NRSeg: Noise-Resilient Learning for BEV Semantic Segmentation via Driving World Models
Journal:
arXiv
Published Date:
Jul 5, 2025
Abstract
Birds' Eye View (BEV) semantic segmentation is an indispensable perception
task in end-to-end autonomous driving systems. Unsupervised and semi-supervised
learning for BEV tasks, as pivotal for real-world applications, underperform
due to the homogeneous distribution of the labeled data. In this work, we
explore the potential of synthetic data from driving world models to enhance
the diversity of labeled data for robustifying BEV segmentation. Yet, our
preliminary findings reveal that generation noise in synthetic data compromises
efficient BEV model learning. To fully harness the potential of synthetic data
from world models, this paper proposes NRSeg, a noise-resilient learning
framework for BEV semantic segmentation. Specifically, a Perspective-Geometry
Consistency Metric (PGCM) is proposed to quantitatively evaluate the guidance
capability of generated data for model learning. This metric originates from
the alignment measure between the perspective road mask of generated data and
the mask projected from the BEV labels. Moreover, a Bi-Distribution Parallel
Prediction (BiDPP) is designed to enhance the inherent robustness of the model,
where the learning process is constrained through parallel prediction of
multinomial and Dirichlet distributions. The former efficiently predicts
semantic probabilities, whereas the latter adopts evidential deep learning to
realize uncertainty quantification.
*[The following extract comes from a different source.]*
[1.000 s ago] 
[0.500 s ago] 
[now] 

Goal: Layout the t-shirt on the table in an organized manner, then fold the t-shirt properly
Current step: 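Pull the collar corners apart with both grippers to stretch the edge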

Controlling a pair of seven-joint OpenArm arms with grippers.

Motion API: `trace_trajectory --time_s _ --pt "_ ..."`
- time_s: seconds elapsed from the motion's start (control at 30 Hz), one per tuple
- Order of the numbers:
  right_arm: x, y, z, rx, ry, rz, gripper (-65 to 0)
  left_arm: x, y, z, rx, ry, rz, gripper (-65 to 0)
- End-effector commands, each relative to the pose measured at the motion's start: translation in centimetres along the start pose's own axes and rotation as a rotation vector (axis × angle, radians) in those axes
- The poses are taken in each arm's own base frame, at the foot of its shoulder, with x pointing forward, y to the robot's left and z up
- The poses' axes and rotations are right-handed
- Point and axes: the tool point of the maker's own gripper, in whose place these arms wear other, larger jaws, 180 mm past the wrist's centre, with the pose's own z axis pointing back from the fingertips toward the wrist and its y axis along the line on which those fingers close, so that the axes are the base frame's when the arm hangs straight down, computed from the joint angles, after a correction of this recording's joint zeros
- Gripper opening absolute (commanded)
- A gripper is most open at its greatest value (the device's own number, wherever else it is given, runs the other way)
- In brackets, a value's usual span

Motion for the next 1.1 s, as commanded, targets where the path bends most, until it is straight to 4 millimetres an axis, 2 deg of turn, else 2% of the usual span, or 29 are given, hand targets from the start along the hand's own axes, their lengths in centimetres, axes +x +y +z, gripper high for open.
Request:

Furthermore, a Hierarchical Local Semantic
Exclusion (HLSE) module is designed to address the non-mutual exclusivity
inherent in BEV semantic segmentation tasks. Experimental results demonstrate
that NRSeg achieves state-of-the-art performance, yielding the highest
improvements in mIoU of 13.8% and 11.4% in unsupervised and semi-supervised BEV
segmentation tasks, respectively. The source code will be made publicly
available at https://github.com/lynn-yu/NRSeg.